Quando preparava i casoncelli al Senatùr «Suonavano il pianoforte fino all’alba»
Il suo locale crocevia del partito. Salvini: abbiamo condiviso anni di battaglie
Il vocione e il tono deciso, come i modi: «Padania libera». Franco Colleoni rispondeva così al telefono, anche superati gli anni della Lega Nord delle origini, quando nella sua Dalmine portava Umberto Bossi alle feste del movimento e all’ingresso faceva cambiare le lire in «leghe». Qualcuna la regalò anche al Senatùr. Con lui fu per un periodo nel Consiglio federale, mentre a Bergamo, tra il 1994 e il 1999, era stato assessore provinciale all’Agricoltura e poi segretario provinciale fino al 2004. Subito dopo lasciò la Lega, ma mantenne sempre vivi gli ideali degli albori, lo spirito indipendentista e pure quel suo speciale modo di aprire le telefonate, che ora tutti ricordano come caratteristica distintiva. Era in disaccordo più con le persone che con i principi, aveva raccontato lui stesso in un’intervista del 2013, quando aveva annunciato il suo voto per il Movimento 5 Stelle.
Non a caso, è rimasto «Il Carroccio» il nome del ristorante che aveva aperto in paese, più di vent’anni fa, nella corte dove abitava e in cui ieri mattina è stato trovato con il cranio sfondato, a 68 anni. Ci è passata mezza Lega da quei piatti di casoncelli e di arrosto con polenta, da Umberto Bossi ai parlamentari padani, fino ai politici della nuova leva. Era la tappa al termine di comizi, incontri e feste politiche tra la gente, a fare l’alba con le canzoni al pianoforte. La trattoria è rimasta, come allora, con i manifesti delle imprese leghiste appesi e i piatti della tradizione bergamasca. «Ricordo con stima e affetto Franco Colleoni. Con lui ho condiviso anni di battaglie, di sconfitte e di vittorie», sono le parole del leader della Lega Matteo Salvini, tra i frequentatori del ristorante. «La notizia del suo barbaro assassinio ci colpisce profondamente», fa sapere Albert Gardin, CXXI Doge della Repubblica Veneta, di cui Colleoni era un membro del Maggior Consiglio.
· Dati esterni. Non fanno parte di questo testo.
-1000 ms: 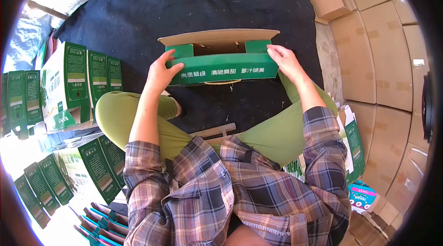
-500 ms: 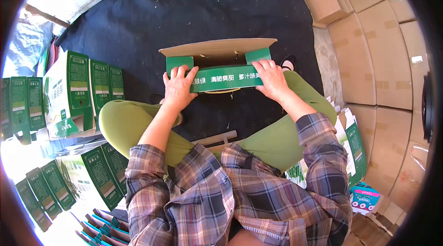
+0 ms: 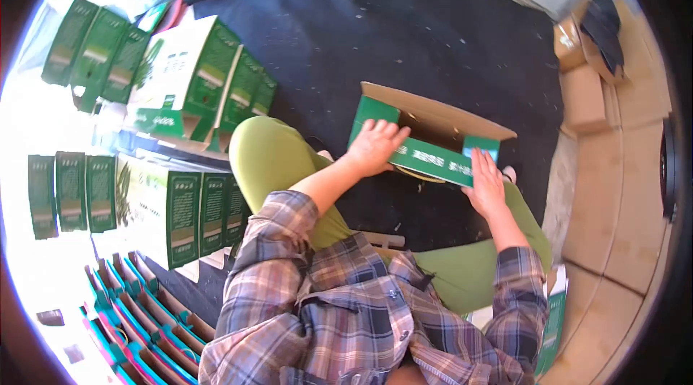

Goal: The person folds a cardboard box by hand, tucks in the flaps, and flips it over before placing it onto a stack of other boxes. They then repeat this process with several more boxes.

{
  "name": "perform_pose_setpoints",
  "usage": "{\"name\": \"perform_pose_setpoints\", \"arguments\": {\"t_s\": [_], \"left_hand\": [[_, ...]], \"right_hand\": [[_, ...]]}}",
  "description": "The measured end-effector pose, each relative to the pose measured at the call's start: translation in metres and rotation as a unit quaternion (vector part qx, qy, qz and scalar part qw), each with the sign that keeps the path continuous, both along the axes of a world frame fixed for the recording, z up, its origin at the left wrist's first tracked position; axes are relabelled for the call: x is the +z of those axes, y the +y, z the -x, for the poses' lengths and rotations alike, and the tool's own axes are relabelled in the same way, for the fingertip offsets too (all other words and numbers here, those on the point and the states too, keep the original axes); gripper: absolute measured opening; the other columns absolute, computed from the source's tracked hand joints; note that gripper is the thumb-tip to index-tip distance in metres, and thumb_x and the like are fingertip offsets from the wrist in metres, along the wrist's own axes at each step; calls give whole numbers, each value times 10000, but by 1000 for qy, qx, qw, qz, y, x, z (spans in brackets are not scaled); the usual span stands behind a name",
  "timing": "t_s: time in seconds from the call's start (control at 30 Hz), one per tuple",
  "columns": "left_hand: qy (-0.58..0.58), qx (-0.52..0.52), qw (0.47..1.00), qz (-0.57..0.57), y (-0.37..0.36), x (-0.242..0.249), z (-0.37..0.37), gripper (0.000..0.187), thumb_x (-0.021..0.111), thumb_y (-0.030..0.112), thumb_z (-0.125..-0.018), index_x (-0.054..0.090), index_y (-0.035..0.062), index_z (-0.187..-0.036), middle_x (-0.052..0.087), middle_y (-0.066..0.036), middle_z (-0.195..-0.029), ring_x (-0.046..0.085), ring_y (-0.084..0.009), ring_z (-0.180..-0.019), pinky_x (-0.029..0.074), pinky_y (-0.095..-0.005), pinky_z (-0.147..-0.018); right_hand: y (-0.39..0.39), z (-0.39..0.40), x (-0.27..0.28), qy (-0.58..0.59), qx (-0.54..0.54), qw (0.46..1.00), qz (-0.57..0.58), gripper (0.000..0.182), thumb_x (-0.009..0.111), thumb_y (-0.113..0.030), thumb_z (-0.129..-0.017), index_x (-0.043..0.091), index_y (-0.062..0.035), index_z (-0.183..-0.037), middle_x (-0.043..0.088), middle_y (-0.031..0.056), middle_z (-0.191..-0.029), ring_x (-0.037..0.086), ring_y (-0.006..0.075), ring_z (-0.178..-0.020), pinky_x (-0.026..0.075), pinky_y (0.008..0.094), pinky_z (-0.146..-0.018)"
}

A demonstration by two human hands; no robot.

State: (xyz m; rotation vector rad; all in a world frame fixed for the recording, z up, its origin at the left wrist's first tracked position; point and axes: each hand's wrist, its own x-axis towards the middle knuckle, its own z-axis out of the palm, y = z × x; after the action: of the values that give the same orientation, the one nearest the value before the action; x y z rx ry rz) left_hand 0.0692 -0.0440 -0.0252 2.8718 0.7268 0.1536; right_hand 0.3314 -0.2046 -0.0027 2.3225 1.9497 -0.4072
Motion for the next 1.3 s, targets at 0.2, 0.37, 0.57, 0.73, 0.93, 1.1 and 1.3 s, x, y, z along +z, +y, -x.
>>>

Claudia Terzi, assessore alle Infrastrutture della Regione Lombardia, anche lei di Dalmine, riferisce un aneddoto che fa capire bene la tempra del personaggio: «In uno di quei consigli comunali affollatissimi e con i carabinieri in aula, quando si discuteva del progetto dell’inceneritore che la Lega fece approvare, Franco si tolse una scarpa e la picchiò sul tavolo per riportare il silenzio. Aveva un carattere forte, ma anche allegro. Gli ho sempre riconosciuto coerenza e lealtà. Continuò a sostenerci anche dopo essersi allontanato dal partito». Aveva vissuto la parentesi delle battaglie più accese, sui rifiuti dal Sud e le quote latte, per citarne alcune. A Dalmine, la Lega si piazzò per giorni fuori dal termovalorizzatore per bloccare i camion in arrivo con la spazzatura di Napoli. Colleoni arrivava dal suo ristorante con teglie di pasta al forno per rifocillare i compagni di protesta. Se lo ricorda bene un altro leghista bergamasco, Giacomo Stucchi, ex presidente del Copasir. Contro le quote latte erano arrivati ad occupare la sala del Consiglio provinciale quando Colleoni era assessore. E nel 1996 fu lui a proporre Stucchi alle Politiche, anticipate, nel collegio di Dalmine. Non era una di quelle zone forti come le valli, «invece si vinse».
«Facevamo iniziative tutte le settimane e Colleoni era sempre in prima fila», è il deputato Daniele Belotti. «Lo ricordo per la passione che metteva — dice Giovanni Cappelluzzo, eletto presidente della Provincia nel 1994 —. Ricordo ancora una sera, a cena nel suo ristorante, c’era anche Bossi: “Ancora una, ancora una”, dicevano. Una canzone dopo l’altra, al pianoforte, e si arrivò al mattino».